Cloud-native, service based access to HDF data
https://www.hdfgroup.org/solutions/hdf-kita/
Apache License 2.0
129 stars 53 forks source link

Make hsds an application #34

Closed t20100 closed 4 years ago

t20100 commented 4 years ago

It would be convenient if hsds could "scale down" to a simple application so as to use it locally simply as an application without docker.

jreadey commented 4 years ago

Are you thinking of something like this: https://github.com/HDFGroup/hsds/blob/master/docs/design/direct_access/direct_access.md?

t20100 commented 4 years ago

Yes pretty much, except that it could be run as a standalone server rather than being integrated into h5pyd, but I guess both can be achieved at once.

jreadey commented 4 years ago

This is implemented in PR #35, merged into master.

jreadey commented 4 years ago

Hey @t20100 - I'm not that familiar with aiohttp.Web.AppRunner, but it looks like it runs the server within the same process. I think it would be more efficient to run head, SN, and DN nodes in their own processes so that the server could utilize multiple cores.

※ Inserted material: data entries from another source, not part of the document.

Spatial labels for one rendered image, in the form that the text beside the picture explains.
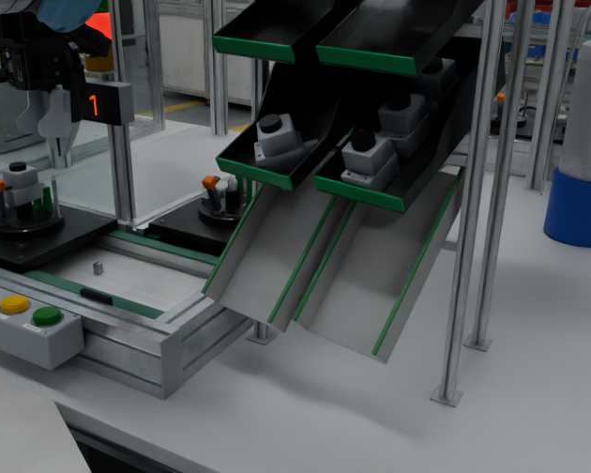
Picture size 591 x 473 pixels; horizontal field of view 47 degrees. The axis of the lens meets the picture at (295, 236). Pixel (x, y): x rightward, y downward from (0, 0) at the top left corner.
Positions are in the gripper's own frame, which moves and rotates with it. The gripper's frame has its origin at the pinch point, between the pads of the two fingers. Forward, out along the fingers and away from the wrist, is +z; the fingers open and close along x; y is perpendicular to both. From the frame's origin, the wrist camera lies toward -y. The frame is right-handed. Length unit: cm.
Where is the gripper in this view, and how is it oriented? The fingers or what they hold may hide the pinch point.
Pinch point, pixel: (65, 144)
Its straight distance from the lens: 94.6
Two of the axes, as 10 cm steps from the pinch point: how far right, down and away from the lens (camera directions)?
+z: -0.2, 9.2, 4.0
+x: 8.7, 2.1, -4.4
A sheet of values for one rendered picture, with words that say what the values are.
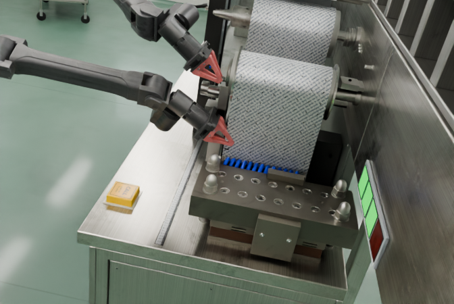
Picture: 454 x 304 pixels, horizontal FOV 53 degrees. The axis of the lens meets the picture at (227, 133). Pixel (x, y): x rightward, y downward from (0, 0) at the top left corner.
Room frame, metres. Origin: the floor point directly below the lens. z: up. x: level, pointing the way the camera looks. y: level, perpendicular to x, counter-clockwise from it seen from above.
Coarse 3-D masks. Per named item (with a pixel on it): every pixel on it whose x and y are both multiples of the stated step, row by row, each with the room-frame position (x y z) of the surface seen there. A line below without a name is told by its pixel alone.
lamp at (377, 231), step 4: (376, 224) 0.64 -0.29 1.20; (376, 228) 0.64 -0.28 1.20; (376, 232) 0.63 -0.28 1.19; (380, 232) 0.61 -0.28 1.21; (372, 236) 0.64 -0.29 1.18; (376, 236) 0.62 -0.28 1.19; (380, 236) 0.61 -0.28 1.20; (372, 240) 0.63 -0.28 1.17; (376, 240) 0.61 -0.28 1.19; (380, 240) 0.60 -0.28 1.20; (372, 244) 0.63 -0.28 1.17; (376, 244) 0.61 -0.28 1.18; (372, 248) 0.62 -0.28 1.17; (376, 248) 0.60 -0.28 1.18; (372, 252) 0.61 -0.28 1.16; (376, 252) 0.60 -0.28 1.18
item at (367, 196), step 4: (368, 184) 0.76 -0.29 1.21; (368, 188) 0.75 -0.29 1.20; (368, 192) 0.74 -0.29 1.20; (364, 196) 0.76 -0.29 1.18; (368, 196) 0.74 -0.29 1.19; (372, 196) 0.71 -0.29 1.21; (364, 200) 0.75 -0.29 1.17; (368, 200) 0.73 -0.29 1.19; (364, 204) 0.74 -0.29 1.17; (368, 204) 0.72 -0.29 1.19; (364, 208) 0.73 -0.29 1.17; (364, 212) 0.72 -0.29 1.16
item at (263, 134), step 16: (240, 112) 1.05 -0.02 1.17; (256, 112) 1.05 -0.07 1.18; (272, 112) 1.05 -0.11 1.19; (288, 112) 1.04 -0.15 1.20; (304, 112) 1.04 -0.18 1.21; (240, 128) 1.05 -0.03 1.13; (256, 128) 1.05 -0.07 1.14; (272, 128) 1.05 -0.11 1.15; (288, 128) 1.04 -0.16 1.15; (304, 128) 1.04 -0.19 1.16; (240, 144) 1.05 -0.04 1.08; (256, 144) 1.05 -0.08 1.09; (272, 144) 1.05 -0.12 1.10; (288, 144) 1.04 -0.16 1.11; (304, 144) 1.04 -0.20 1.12; (256, 160) 1.05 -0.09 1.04; (272, 160) 1.05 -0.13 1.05; (288, 160) 1.04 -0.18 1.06; (304, 160) 1.04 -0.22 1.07
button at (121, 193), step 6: (114, 186) 0.98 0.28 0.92; (120, 186) 0.99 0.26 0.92; (126, 186) 0.99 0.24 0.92; (132, 186) 1.00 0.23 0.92; (138, 186) 1.00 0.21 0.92; (114, 192) 0.96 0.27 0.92; (120, 192) 0.96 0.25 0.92; (126, 192) 0.97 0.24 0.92; (132, 192) 0.97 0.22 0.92; (138, 192) 1.00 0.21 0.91; (108, 198) 0.94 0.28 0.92; (114, 198) 0.94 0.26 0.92; (120, 198) 0.94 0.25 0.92; (126, 198) 0.94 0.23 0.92; (132, 198) 0.95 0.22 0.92; (120, 204) 0.94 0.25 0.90; (126, 204) 0.94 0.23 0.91; (132, 204) 0.94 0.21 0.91
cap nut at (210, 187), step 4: (208, 176) 0.89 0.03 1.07; (212, 176) 0.89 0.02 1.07; (208, 180) 0.88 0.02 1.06; (212, 180) 0.88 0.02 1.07; (216, 180) 0.89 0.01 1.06; (204, 184) 0.89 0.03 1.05; (208, 184) 0.88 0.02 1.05; (212, 184) 0.88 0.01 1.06; (216, 184) 0.89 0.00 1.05; (204, 188) 0.89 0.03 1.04; (208, 188) 0.88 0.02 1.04; (212, 188) 0.88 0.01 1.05; (216, 188) 0.89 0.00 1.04; (204, 192) 0.88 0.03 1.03; (208, 192) 0.88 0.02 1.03; (212, 192) 0.88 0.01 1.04; (216, 192) 0.89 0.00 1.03
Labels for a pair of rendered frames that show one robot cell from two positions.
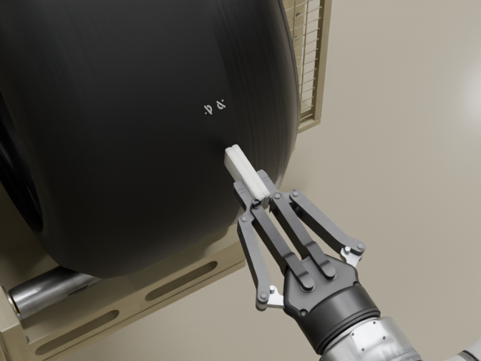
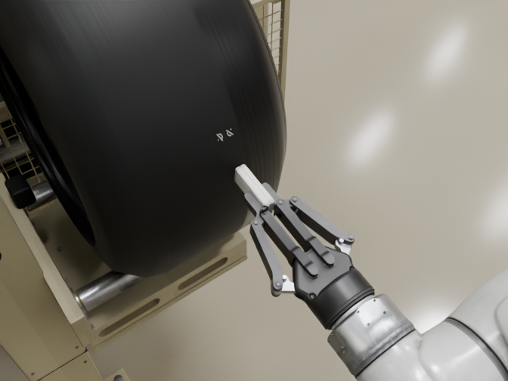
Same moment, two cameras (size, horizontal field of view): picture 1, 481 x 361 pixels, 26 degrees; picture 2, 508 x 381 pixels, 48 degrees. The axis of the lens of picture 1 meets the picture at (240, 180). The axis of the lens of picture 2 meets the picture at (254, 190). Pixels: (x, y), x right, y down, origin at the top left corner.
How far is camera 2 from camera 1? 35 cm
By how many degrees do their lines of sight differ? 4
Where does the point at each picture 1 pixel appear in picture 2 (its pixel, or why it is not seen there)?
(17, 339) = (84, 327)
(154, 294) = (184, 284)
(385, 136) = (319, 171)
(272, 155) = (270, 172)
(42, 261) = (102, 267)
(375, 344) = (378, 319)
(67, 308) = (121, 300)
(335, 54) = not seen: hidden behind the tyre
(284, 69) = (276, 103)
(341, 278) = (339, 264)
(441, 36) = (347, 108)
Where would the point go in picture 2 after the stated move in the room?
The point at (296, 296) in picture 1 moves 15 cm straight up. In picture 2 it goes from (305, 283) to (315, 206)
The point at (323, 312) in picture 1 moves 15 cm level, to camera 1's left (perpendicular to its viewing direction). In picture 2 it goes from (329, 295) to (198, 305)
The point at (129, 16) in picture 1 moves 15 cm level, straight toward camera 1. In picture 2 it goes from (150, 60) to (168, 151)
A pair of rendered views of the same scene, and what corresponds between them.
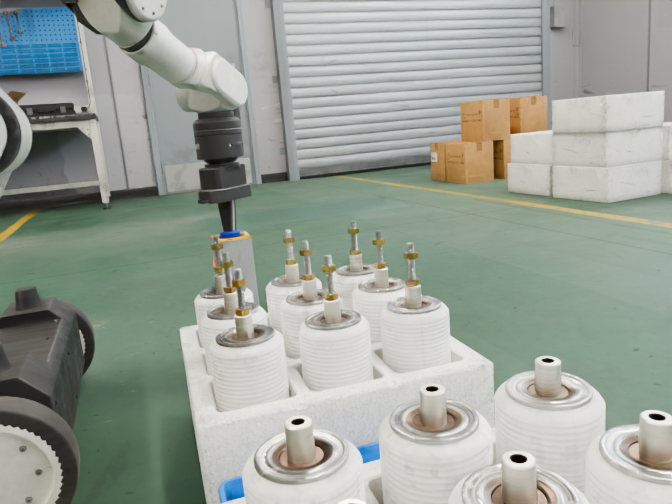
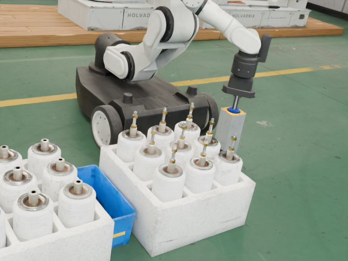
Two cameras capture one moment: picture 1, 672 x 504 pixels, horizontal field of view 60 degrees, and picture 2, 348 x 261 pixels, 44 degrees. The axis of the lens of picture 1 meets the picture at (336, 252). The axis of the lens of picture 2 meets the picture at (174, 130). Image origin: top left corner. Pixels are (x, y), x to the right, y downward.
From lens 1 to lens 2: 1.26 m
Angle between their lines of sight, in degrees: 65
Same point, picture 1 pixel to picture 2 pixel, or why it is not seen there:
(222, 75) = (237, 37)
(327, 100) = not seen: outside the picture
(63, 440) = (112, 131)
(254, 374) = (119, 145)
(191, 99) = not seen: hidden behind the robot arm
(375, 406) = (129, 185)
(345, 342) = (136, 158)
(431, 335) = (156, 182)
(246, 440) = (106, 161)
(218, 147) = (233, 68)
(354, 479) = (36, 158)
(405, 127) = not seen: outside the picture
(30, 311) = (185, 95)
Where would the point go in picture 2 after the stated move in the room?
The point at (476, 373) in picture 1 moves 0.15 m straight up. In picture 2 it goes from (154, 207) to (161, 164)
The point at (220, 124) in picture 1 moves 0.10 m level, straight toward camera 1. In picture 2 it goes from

What would you think about kicking off a subprocess for each SN, DN node? (the head node could live in the parent process)

t20100 commented 4 years ago

Hi,

Yes, as it is everything runs in the same process, I expect it should be simple to spawn subprocesses instead (the most complicated part is probably to pass the config to subprocesses). But I usually try to avoid subprocesses when I can, what do you think subprocess would improve?

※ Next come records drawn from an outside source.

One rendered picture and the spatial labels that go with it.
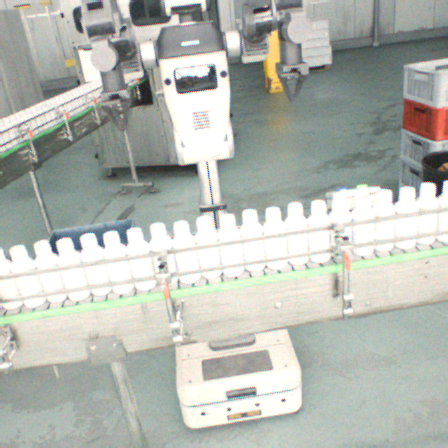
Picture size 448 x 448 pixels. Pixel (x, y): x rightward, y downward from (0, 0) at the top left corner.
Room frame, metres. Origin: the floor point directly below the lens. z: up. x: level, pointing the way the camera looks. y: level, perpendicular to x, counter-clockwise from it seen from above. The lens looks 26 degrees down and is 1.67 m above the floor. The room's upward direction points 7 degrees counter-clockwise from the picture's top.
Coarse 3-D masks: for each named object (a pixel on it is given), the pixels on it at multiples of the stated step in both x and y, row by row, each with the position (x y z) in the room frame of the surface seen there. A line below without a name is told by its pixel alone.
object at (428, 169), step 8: (432, 152) 2.75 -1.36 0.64; (440, 152) 2.76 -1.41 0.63; (424, 160) 2.66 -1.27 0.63; (432, 160) 2.74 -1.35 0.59; (440, 160) 2.75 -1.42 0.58; (424, 168) 2.56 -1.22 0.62; (432, 168) 2.49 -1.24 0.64; (424, 176) 2.57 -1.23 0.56; (432, 176) 2.48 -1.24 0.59; (440, 176) 2.43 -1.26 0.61; (440, 184) 2.44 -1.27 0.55; (440, 192) 2.43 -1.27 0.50
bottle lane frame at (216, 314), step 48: (192, 288) 1.02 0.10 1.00; (240, 288) 1.02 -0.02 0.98; (288, 288) 1.03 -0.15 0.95; (336, 288) 1.03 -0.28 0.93; (384, 288) 1.04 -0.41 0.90; (432, 288) 1.04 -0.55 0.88; (0, 336) 0.99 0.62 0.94; (48, 336) 0.99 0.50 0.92; (96, 336) 1.00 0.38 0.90; (144, 336) 1.01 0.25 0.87; (192, 336) 1.01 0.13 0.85; (240, 336) 1.02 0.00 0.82
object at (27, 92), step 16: (0, 16) 7.38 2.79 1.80; (16, 16) 7.74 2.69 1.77; (0, 32) 7.28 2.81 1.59; (16, 32) 7.64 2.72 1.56; (0, 48) 7.18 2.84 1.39; (16, 48) 7.53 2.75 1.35; (0, 64) 7.09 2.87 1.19; (16, 64) 7.42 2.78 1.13; (32, 64) 7.80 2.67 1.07; (16, 80) 7.31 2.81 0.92; (32, 80) 7.69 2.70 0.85; (16, 96) 7.21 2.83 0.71; (32, 96) 7.58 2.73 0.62; (16, 112) 7.09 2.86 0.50
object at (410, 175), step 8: (400, 160) 3.23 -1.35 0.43; (400, 168) 3.23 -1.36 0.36; (408, 168) 3.14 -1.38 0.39; (416, 168) 3.03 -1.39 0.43; (400, 176) 3.23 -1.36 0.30; (408, 176) 3.13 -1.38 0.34; (416, 176) 3.03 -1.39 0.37; (400, 184) 3.22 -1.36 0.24; (408, 184) 3.13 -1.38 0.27; (416, 184) 3.03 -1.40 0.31; (416, 192) 3.02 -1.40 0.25
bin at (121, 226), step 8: (96, 224) 1.61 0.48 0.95; (104, 224) 1.61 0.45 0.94; (112, 224) 1.61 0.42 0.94; (120, 224) 1.62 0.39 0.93; (128, 224) 1.62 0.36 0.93; (56, 232) 1.60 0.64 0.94; (64, 232) 1.61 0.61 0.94; (72, 232) 1.61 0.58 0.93; (80, 232) 1.61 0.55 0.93; (88, 232) 1.61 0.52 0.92; (96, 232) 1.61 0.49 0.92; (104, 232) 1.61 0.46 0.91; (120, 232) 1.62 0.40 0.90; (48, 240) 1.53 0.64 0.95; (56, 240) 1.60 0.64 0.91; (72, 240) 1.61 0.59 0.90; (80, 240) 1.61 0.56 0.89; (120, 240) 1.62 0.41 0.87; (56, 248) 1.57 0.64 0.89; (80, 248) 1.61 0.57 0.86; (56, 368) 1.11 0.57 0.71
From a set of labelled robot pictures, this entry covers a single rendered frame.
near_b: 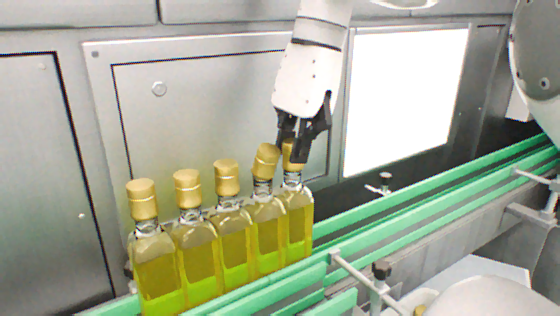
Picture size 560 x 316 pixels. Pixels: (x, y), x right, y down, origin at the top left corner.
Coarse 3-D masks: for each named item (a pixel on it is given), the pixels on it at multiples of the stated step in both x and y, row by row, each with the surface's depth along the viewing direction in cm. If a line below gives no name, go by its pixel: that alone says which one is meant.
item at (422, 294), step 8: (424, 288) 72; (408, 296) 70; (416, 296) 70; (424, 296) 72; (432, 296) 71; (400, 304) 68; (408, 304) 69; (416, 304) 71; (424, 304) 72; (384, 312) 66; (392, 312) 67
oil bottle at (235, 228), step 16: (240, 208) 52; (224, 224) 50; (240, 224) 52; (224, 240) 51; (240, 240) 53; (224, 256) 52; (240, 256) 54; (224, 272) 53; (240, 272) 55; (224, 288) 55
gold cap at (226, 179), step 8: (224, 160) 51; (232, 160) 51; (216, 168) 49; (224, 168) 48; (232, 168) 49; (216, 176) 49; (224, 176) 49; (232, 176) 49; (216, 184) 50; (224, 184) 49; (232, 184) 50; (216, 192) 51; (224, 192) 50; (232, 192) 50
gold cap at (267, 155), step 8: (264, 144) 52; (272, 144) 53; (256, 152) 51; (264, 152) 50; (272, 152) 51; (280, 152) 52; (256, 160) 52; (264, 160) 51; (272, 160) 51; (256, 168) 52; (264, 168) 51; (272, 168) 52; (256, 176) 52; (264, 176) 52; (272, 176) 53
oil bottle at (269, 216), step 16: (256, 208) 53; (272, 208) 54; (256, 224) 53; (272, 224) 55; (256, 240) 55; (272, 240) 56; (256, 256) 56; (272, 256) 57; (256, 272) 57; (272, 272) 59
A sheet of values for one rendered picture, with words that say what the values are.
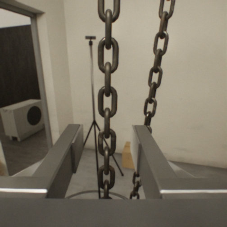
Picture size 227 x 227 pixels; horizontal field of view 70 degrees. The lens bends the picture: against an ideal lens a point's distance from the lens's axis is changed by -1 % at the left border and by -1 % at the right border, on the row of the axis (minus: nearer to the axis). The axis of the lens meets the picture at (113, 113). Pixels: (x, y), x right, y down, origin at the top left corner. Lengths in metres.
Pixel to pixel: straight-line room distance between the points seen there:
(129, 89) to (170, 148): 1.09
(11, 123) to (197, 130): 3.22
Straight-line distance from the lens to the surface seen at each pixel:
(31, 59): 7.28
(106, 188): 0.17
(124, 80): 2.42
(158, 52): 0.20
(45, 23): 2.45
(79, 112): 2.81
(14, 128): 3.62
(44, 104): 2.51
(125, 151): 2.37
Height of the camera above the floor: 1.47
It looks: 18 degrees down
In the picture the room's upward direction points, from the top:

jreadey commented 4 years ago

Thanks for confirming...

Here's an example where running in a subprocess would speed things up:

Say you have a SN worker and 4 DN workers. The SN gets a request to read a dataset selection crossing 10 chunks. The chunk read requests get spread out over the 4 workers. Each DN worker needs to fetch the chunk from S3 which is async, so not a big deal to do in one process (I think). But any uncompression will be hogging the CPU and blocking the other workers.

With docker I observe that we can get close to 100% CPU for each of 4 containers. For HSDS apps, being able to processes on their own core should be faster (ymmv).

t20100 commented 4 years ago

OK, I though no lengthy operation was done in either DN or SN loop, but if it is the case, yes, multiprocessing or maybe multithreading would be better.

BTW, when I did it, I set DN and SN count to one when started as application: https://github.com/HDFGroup/hsds/blob/master/hsds/app.py#L67 . That would need to be changed as well.

t20100 commented 4 years ago

I gave it a try with threads and more or less managed to make it passes the tests for 1 SN and 1 DN, but not with many... Where I stopped, I guessed that each DN should have a different config/env var DN_PORT.

The way the config is handled has changed (now in a yaml file), and the application would need to be updated accordingly.

I can't spend much time on this now, but I can come back on it later.

Also, related to this but which can be done independently, wouldn't it make sense to run the compression/decompression in a ThreadPoolExecutor (see https://docs.python.org/3/library/asyncio-eventloop.html#asyncio.loop.run_in_executor) so as to leverage the multiple cores even from a single DN node?

jreadey commented 4 years ago

Maybe it would make sense to have sub-processes or not be an additional sys arg. I can look at this myself later today or tomorrow.

Running compression.decompression in a thread pool is an idea, but my assumption for most deployments is that the number of DN nodes would be set to the number of cores. Therefore having multiple threads per node may not help (or actually hurt performance).

t20100 commented 4 years ago

Yes, you don't want to have more threads+processes running at the same time than the number of cores.